In the data that follows, determine how many lines contain the word "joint", and give only that number.

***

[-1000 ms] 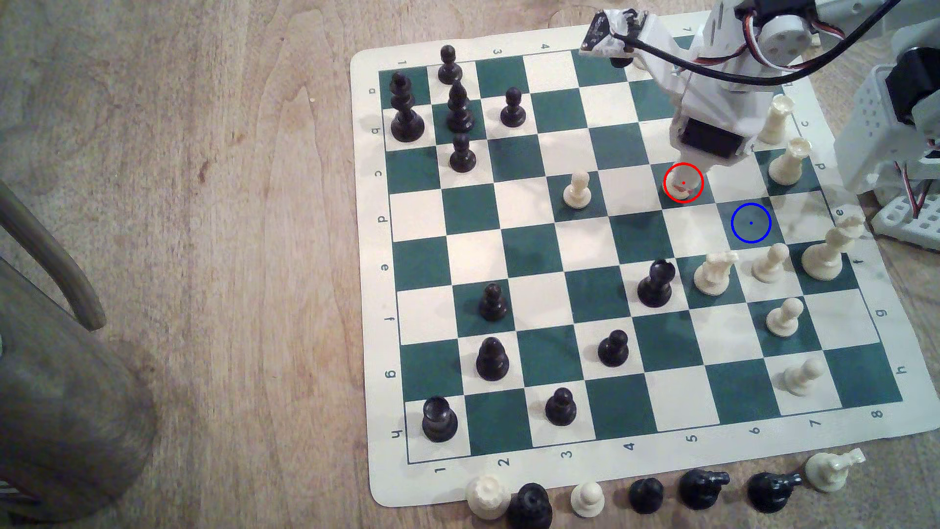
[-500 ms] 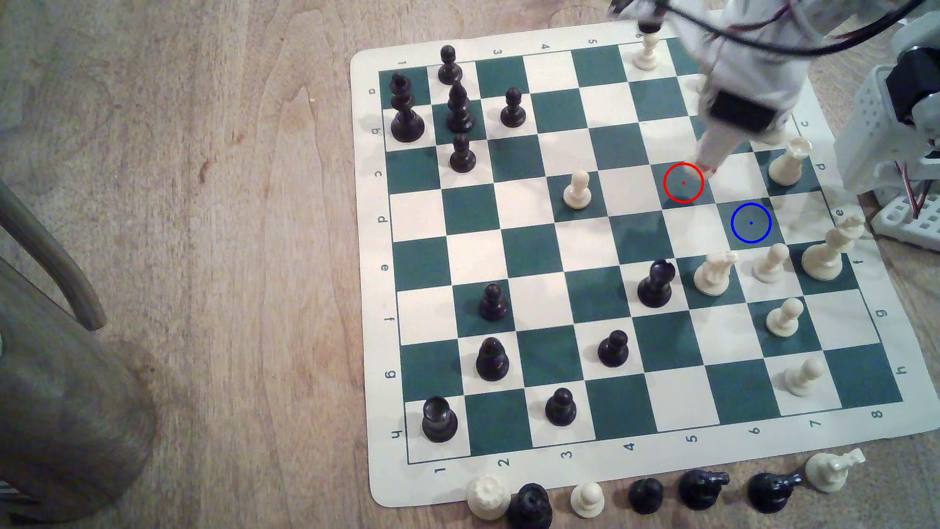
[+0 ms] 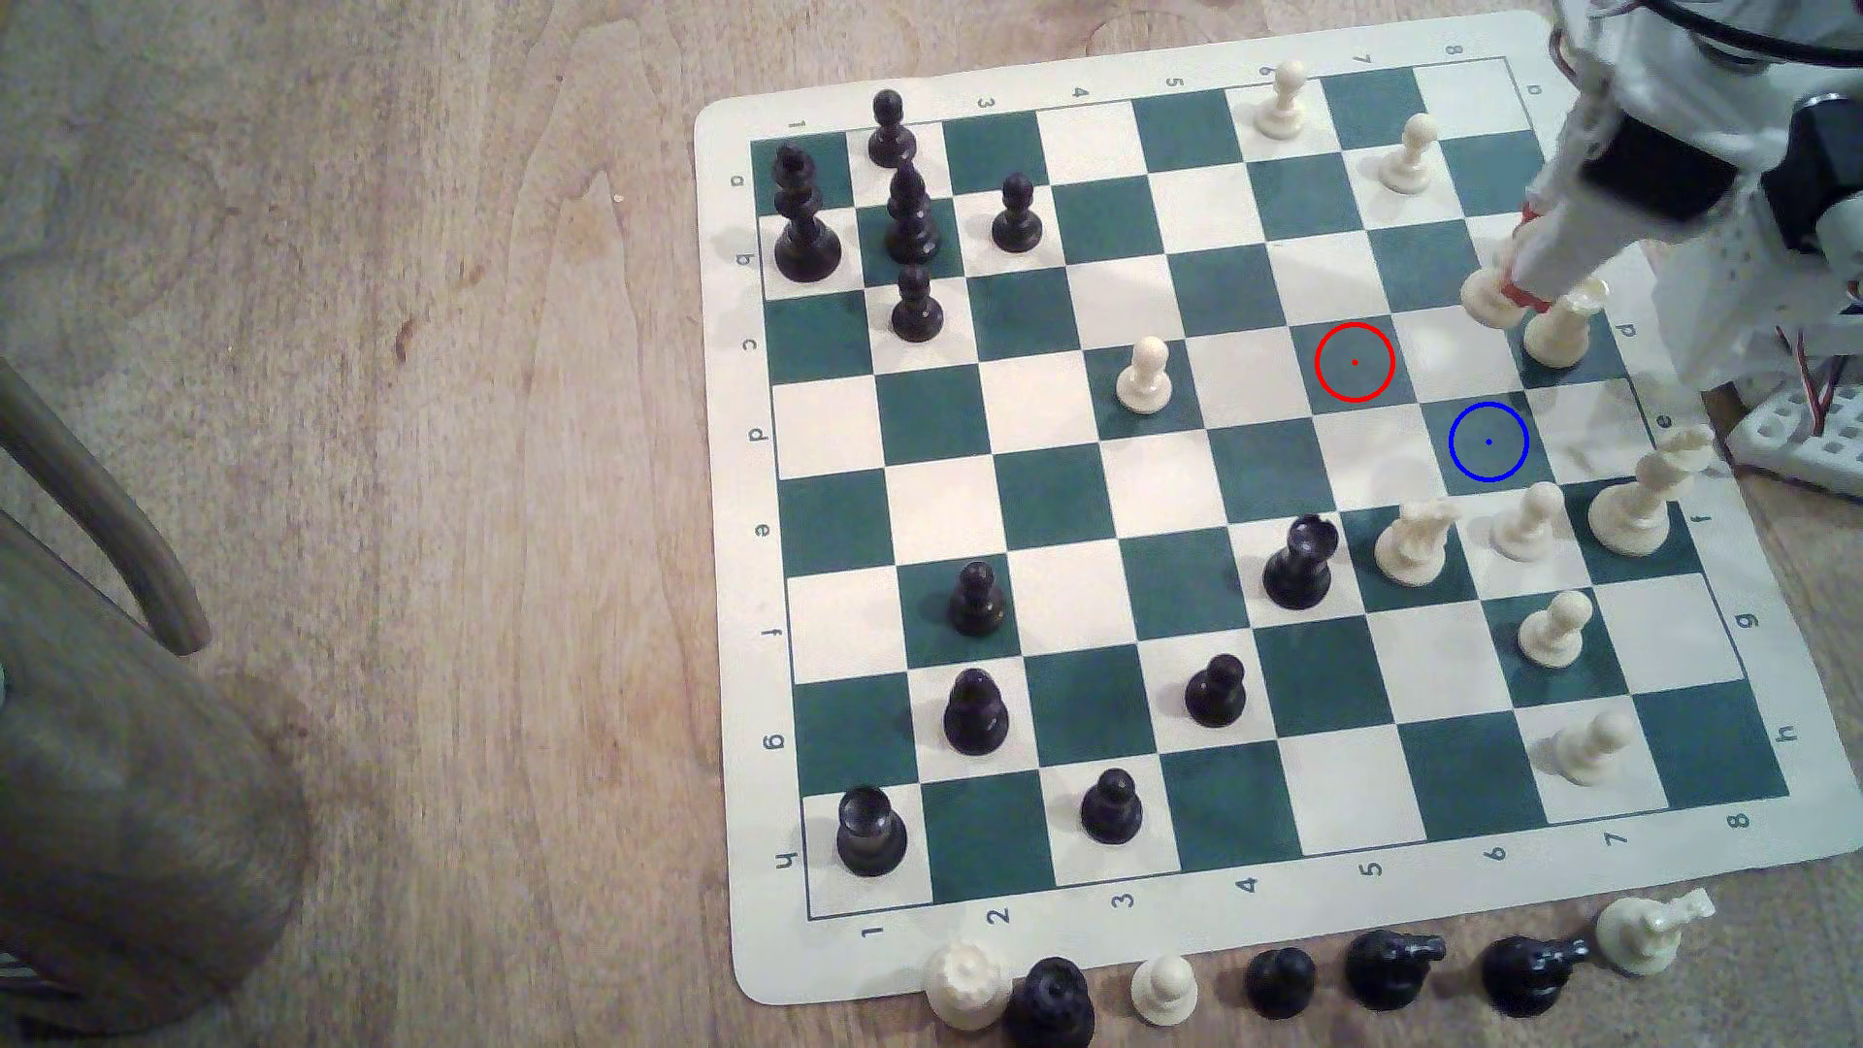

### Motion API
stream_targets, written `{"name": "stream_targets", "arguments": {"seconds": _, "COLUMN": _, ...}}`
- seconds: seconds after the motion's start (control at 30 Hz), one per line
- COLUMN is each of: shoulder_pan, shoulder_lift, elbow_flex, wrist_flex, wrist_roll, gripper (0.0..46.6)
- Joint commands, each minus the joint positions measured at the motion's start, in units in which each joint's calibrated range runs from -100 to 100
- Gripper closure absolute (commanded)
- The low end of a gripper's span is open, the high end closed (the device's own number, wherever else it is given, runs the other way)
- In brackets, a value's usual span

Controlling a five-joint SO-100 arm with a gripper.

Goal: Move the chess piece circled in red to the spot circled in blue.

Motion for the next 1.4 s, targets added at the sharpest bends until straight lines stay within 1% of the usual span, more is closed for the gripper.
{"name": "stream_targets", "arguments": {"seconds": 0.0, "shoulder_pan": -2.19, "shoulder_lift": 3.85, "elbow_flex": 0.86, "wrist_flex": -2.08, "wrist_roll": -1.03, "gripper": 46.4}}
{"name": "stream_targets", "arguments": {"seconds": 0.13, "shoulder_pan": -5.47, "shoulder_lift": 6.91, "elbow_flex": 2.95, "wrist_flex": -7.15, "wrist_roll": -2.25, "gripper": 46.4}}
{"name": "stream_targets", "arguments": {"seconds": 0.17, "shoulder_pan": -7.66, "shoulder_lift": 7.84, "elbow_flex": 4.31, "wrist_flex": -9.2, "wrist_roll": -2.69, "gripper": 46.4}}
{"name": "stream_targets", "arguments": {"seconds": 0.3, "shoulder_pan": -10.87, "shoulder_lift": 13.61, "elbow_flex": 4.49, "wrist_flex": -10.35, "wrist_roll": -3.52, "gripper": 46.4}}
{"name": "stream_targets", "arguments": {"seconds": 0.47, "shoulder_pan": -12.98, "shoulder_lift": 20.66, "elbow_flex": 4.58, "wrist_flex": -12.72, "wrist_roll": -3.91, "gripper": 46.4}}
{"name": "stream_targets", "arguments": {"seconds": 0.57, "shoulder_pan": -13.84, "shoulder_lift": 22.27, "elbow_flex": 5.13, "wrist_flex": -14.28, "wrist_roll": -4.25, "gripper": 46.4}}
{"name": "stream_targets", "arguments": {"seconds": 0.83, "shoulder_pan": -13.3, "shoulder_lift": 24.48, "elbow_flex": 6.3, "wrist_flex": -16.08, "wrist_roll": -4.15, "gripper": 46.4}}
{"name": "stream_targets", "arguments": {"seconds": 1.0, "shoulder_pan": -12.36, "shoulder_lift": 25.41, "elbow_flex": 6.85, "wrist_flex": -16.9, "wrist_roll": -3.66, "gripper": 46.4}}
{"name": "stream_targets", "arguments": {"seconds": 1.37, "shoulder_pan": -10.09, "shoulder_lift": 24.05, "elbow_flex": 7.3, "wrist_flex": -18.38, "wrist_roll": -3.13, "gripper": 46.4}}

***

▶ [Task solution]: 2